AI in education is rapidly evolving, with new tools and applications continually emerging to support teachers, engage students, and streamline school operations. The focus remains on enhancing learning outcomes while ensuring responsible and equitable use of technology.
The website Future of Privacy Forum (FPF) has recently released an infographic titled "Artificial Intelligence in Education: Key Concepts and Uses." FPF is particularly focused on AI & Machine Learning and Youth & Education Privacy. To access their resources on Youth & Education Privacy, visit StudentPrivacyCompass.org. To view all of FPF’s infographics, click here. Understanding the main types of AI, their interrelations, and how they use student data is crucial for educators, school leaders, and policymakers, as stated by Jim Siegl, FPF Senior Technologist for Youth & Education Privacy. Automated grading and feedback tools in schools, designed to free up teacher time for instruction and student support, should comply with student privacy laws and be reviewed by teachers to mitigate bias risks. The infographic emphasises the need for nuance when setting AI policies in schools, as understanding the use case and context is critically important.
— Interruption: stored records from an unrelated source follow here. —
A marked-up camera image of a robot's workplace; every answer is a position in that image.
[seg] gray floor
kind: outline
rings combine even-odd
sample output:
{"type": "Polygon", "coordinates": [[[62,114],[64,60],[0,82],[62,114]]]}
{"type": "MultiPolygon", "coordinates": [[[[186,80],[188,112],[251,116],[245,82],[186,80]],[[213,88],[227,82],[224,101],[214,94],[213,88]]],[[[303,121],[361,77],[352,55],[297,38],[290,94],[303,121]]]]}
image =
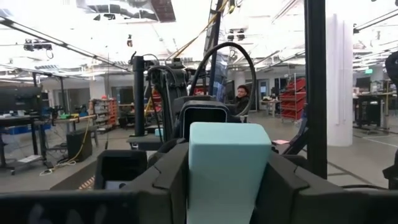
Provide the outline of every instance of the gray floor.
{"type": "MultiPolygon", "coordinates": [[[[263,125],[271,139],[291,139],[297,133],[294,123],[282,123],[277,118],[265,118],[263,113],[250,114],[249,120],[252,123],[263,125]]],[[[50,139],[49,145],[65,141],[64,130],[65,128],[57,126],[47,131],[47,136],[50,139]]],[[[132,130],[123,129],[111,131],[108,136],[108,149],[129,149],[126,138],[131,133],[132,130]]],[[[337,185],[375,184],[386,187],[387,181],[382,176],[382,170],[394,161],[395,151],[398,148],[398,135],[368,136],[360,131],[355,131],[355,136],[353,137],[354,144],[350,147],[328,148],[328,180],[337,185]]],[[[5,136],[4,138],[6,142],[10,143],[7,146],[7,158],[21,159],[32,154],[30,134],[5,136]]],[[[99,136],[99,147],[94,147],[93,156],[89,159],[74,166],[57,169],[53,174],[40,176],[39,174],[45,170],[40,162],[25,169],[18,169],[14,176],[1,170],[0,192],[48,190],[94,161],[96,156],[104,150],[106,138],[106,134],[99,136]]],[[[60,157],[62,157],[62,153],[52,153],[49,159],[56,161],[60,157]]]]}

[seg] ceiling
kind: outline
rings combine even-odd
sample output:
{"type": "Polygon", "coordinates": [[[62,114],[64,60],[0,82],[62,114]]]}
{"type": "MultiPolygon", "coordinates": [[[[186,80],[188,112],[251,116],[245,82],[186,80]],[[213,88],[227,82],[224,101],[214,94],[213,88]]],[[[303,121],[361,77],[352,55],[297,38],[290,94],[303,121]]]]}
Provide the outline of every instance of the ceiling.
{"type": "MultiPolygon", "coordinates": [[[[245,39],[236,40],[245,47],[259,68],[304,50],[303,0],[237,0],[240,7],[232,14],[224,13],[221,30],[227,36],[230,29],[244,29],[245,39]]],[[[208,20],[211,0],[0,0],[0,16],[17,21],[33,30],[66,42],[92,54],[128,67],[130,56],[155,54],[167,58],[201,33],[208,20]],[[131,40],[132,47],[127,46],[131,40]]],[[[396,10],[392,1],[350,0],[350,18],[357,26],[396,10]]],[[[368,27],[354,35],[356,56],[372,54],[398,47],[398,17],[368,27]]],[[[106,72],[120,72],[74,51],[52,44],[48,50],[28,51],[25,40],[37,38],[0,27],[0,65],[44,70],[84,77],[106,72]]],[[[197,40],[180,57],[195,66],[203,56],[205,36],[197,40]]],[[[382,63],[385,55],[375,61],[382,63]]],[[[303,55],[289,63],[304,64],[303,55]]],[[[240,54],[231,66],[247,65],[240,54]]],[[[1,74],[12,68],[0,67],[1,74]]]]}

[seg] man with dark hair
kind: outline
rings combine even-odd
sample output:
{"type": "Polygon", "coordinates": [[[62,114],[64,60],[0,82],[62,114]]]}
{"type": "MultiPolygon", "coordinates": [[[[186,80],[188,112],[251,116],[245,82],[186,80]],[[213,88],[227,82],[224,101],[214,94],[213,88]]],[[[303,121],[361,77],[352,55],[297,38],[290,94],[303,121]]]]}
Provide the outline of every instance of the man with dark hair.
{"type": "Polygon", "coordinates": [[[249,103],[249,88],[246,85],[238,86],[238,94],[235,97],[236,114],[242,112],[249,103]]]}

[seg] glass door
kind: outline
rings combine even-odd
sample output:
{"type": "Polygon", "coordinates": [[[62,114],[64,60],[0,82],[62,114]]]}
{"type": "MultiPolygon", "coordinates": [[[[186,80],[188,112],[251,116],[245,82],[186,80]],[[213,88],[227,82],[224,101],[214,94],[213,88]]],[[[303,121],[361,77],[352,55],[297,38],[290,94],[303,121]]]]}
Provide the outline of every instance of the glass door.
{"type": "Polygon", "coordinates": [[[259,109],[260,110],[266,110],[266,105],[261,105],[261,101],[265,96],[269,96],[268,94],[268,80],[259,80],[259,85],[258,85],[258,101],[259,101],[259,109]]]}

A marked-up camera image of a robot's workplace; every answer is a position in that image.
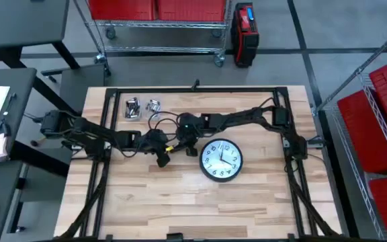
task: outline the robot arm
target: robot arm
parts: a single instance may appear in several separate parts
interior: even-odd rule
[[[40,132],[46,138],[64,138],[70,145],[76,144],[83,147],[91,158],[102,156],[105,143],[109,143],[122,154],[124,152],[156,153],[160,167],[164,167],[170,161],[165,151],[168,147],[166,145],[168,138],[162,130],[149,130],[144,135],[136,130],[116,132],[87,121],[85,118],[58,110],[47,113],[41,123]]]
[[[265,112],[272,113],[271,124],[263,117]],[[292,120],[287,109],[275,106],[252,108],[227,115],[201,114],[200,117],[196,117],[190,113],[183,113],[178,117],[179,128],[176,131],[180,142],[172,151],[186,148],[188,156],[197,156],[198,152],[194,145],[198,138],[212,136],[234,126],[259,124],[268,131],[280,133],[287,140],[289,145],[286,155],[295,159],[307,159],[307,142],[296,133]]]
[[[263,113],[272,113],[270,124]],[[306,140],[297,135],[292,117],[287,109],[275,106],[257,107],[231,114],[201,114],[200,117],[190,113],[178,115],[176,137],[179,144],[169,147],[167,135],[159,129],[150,129],[141,135],[140,131],[114,131],[75,117],[64,111],[51,111],[42,119],[40,132],[46,138],[64,138],[69,144],[84,147],[88,156],[96,158],[102,155],[105,143],[109,143],[122,154],[124,152],[140,152],[156,154],[159,167],[164,167],[170,161],[169,152],[186,149],[188,156],[198,156],[194,148],[199,138],[211,137],[227,128],[245,124],[259,124],[264,129],[277,132],[287,140],[286,155],[295,159],[307,158]]]

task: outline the metal rail
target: metal rail
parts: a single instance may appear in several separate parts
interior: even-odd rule
[[[384,50],[387,49],[387,41],[379,47],[371,57],[367,59],[360,67],[356,68],[356,70],[341,84],[339,88],[337,88],[332,94],[330,94],[323,103],[321,103],[316,109],[313,109],[313,115],[317,115],[318,111],[322,110],[343,88],[345,88],[355,77],[363,72],[363,70],[371,64]]]
[[[368,83],[371,83],[371,80],[368,77],[368,75],[365,75],[365,74],[359,74],[358,78],[361,81],[362,89],[368,98],[368,102],[370,103],[370,106],[373,110],[374,116],[376,117],[377,122],[379,123],[380,128],[382,129],[382,132],[384,134],[384,137],[386,138],[386,141],[387,141],[387,124],[386,124],[386,121],[384,120],[383,115],[382,115],[382,113],[377,105],[377,102],[373,96],[373,93],[371,92],[371,89],[373,89],[373,87],[372,87],[372,85],[371,86],[368,85]]]
[[[353,158],[352,152],[351,152],[351,141],[349,138],[349,133],[344,125],[343,117],[341,117],[341,114],[337,107],[333,107],[329,109],[331,111],[331,116],[333,117],[333,120],[336,124],[337,131],[339,133],[341,142],[343,143],[344,150],[346,152],[347,158],[349,159],[350,166],[352,168],[352,172],[355,176],[356,182],[359,186],[359,189],[361,190],[361,195],[363,198],[363,201],[365,203],[365,206],[367,207],[368,213],[370,214],[370,218],[373,222],[374,228],[376,230],[377,236],[380,240],[385,240],[384,232],[382,231],[381,225],[379,223],[379,220],[376,216],[376,211],[373,209],[372,203],[370,201],[370,197],[368,196],[367,190],[365,185],[363,184],[362,177],[359,174],[359,171],[357,170],[357,166],[355,163],[355,160]]]
[[[192,48],[192,47],[159,47],[159,46],[135,46],[135,47],[122,47],[122,46],[105,46],[107,51],[136,51],[136,52],[190,52],[190,53],[215,53],[219,52],[220,48]]]
[[[103,27],[135,27],[135,28],[205,28],[205,29],[225,29],[225,22],[172,22],[172,21],[132,21],[132,20],[99,20],[87,22],[90,26]]]

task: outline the wire rack
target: wire rack
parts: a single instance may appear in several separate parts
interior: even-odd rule
[[[327,117],[335,123],[337,132],[339,134],[339,138],[341,140],[341,143],[345,149],[345,153],[347,155],[347,158],[350,162],[350,166],[352,168],[353,175],[357,181],[357,184],[359,186],[359,189],[361,191],[361,195],[363,198],[363,201],[365,202],[365,206],[367,208],[368,213],[370,214],[370,218],[372,220],[372,223],[374,225],[374,228],[376,230],[377,236],[379,239],[387,239],[387,232],[386,229],[383,226],[383,222],[380,219],[380,217],[377,215],[376,206],[374,204],[374,201],[370,198],[368,194],[368,183],[363,179],[364,176],[361,176],[363,171],[359,172],[358,170],[358,160],[357,156],[355,155],[355,152],[353,152],[355,149],[353,148],[353,145],[351,143],[351,139],[349,137],[349,133],[347,131],[347,127],[343,121],[343,117],[341,116],[341,113],[337,107],[336,104],[331,104],[331,101],[337,96],[338,93],[340,93],[341,90],[343,90],[350,82],[352,82],[354,79],[357,79],[360,84],[361,88],[363,89],[363,92],[365,93],[368,102],[371,106],[371,109],[374,113],[374,116],[376,117],[376,120],[378,124],[380,125],[380,128],[382,129],[383,135],[387,140],[387,123],[385,122],[384,115],[381,113],[381,110],[379,109],[379,105],[376,102],[376,99],[373,96],[372,90],[375,90],[373,83],[367,73],[364,73],[366,67],[368,67],[379,55],[381,55],[385,50],[387,49],[387,41],[369,57],[369,59],[363,63],[361,66],[356,68],[354,72],[343,82],[343,84],[338,87],[330,96],[328,96],[325,101],[318,106],[316,109],[312,109],[313,115],[317,115],[319,111],[323,110],[326,112]],[[374,177],[375,174],[365,173],[365,177],[370,176]]]
[[[368,214],[370,215],[370,218],[372,220],[372,223],[374,225],[374,228],[376,230],[377,236],[381,240],[387,239],[387,232],[386,229],[383,226],[383,222],[380,219],[380,216],[377,215],[376,207],[372,204],[374,203],[372,199],[370,198],[368,194],[368,185],[366,184],[366,181],[363,179],[362,171],[359,172],[357,168],[357,157],[355,155],[353,145],[351,143],[351,140],[349,138],[349,132],[346,128],[346,125],[343,121],[343,117],[338,109],[338,107],[332,107],[326,109],[328,116],[332,117],[335,126],[337,127],[337,132],[339,134],[339,137],[341,139],[341,143],[344,147],[345,153],[347,155],[347,159],[350,162],[350,166],[352,168],[352,172],[355,176],[356,182],[359,186],[359,189],[361,191],[361,195],[363,198],[363,201],[365,203],[365,206],[367,208]]]
[[[89,3],[87,0],[74,0],[82,20],[92,35],[94,43],[101,56],[97,56],[98,62],[106,60],[107,52],[180,52],[180,53],[208,53],[214,54],[214,64],[222,67],[225,62],[226,39],[232,17],[232,0],[226,0],[225,17],[223,22],[180,22],[180,21],[132,21],[132,20],[94,20],[91,18]],[[116,28],[187,28],[209,29],[213,37],[220,39],[220,47],[180,47],[180,46],[122,46],[122,42],[104,41],[105,38],[116,38]]]

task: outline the wire shelf
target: wire shelf
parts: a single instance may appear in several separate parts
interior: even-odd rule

The AI in Education infographic can be downloaded.
- In AI-driven education, automated grading systems swiftly assess assignments, quizzes, and essays, offering rapid feedback to students and alleviating teachers' administrative workload.
- AI is also employed to monitor student performance and well-being, identifying those at risk of dropping out or failing classes, as seen in the Kentucky Department of Education's Early Warning Tool.
- Technology in education extends to curriculum development and customisation, with tools like Google’s Gemini in Classroom aiding teachers in creating diverse learning materials.
- Artificial Intelligence-powered tutoring systems, such as those within Gemini, provide personalised, interactive learning experiences, adapting lessons to students' pace and learning style.
- The future of education could see greater integration of agentic AI, autonomously managing lab experiments and providing immediate feedback in STEM education.
- To navigate AI policies in schools, it's essential to comply with student privacy laws, review tools for bias risks, and consider use case and context nuances, as highlighted by the Future of Privacy Forum's infographic titled "Artificial Intelligence in Education: Key Concepts and Uses."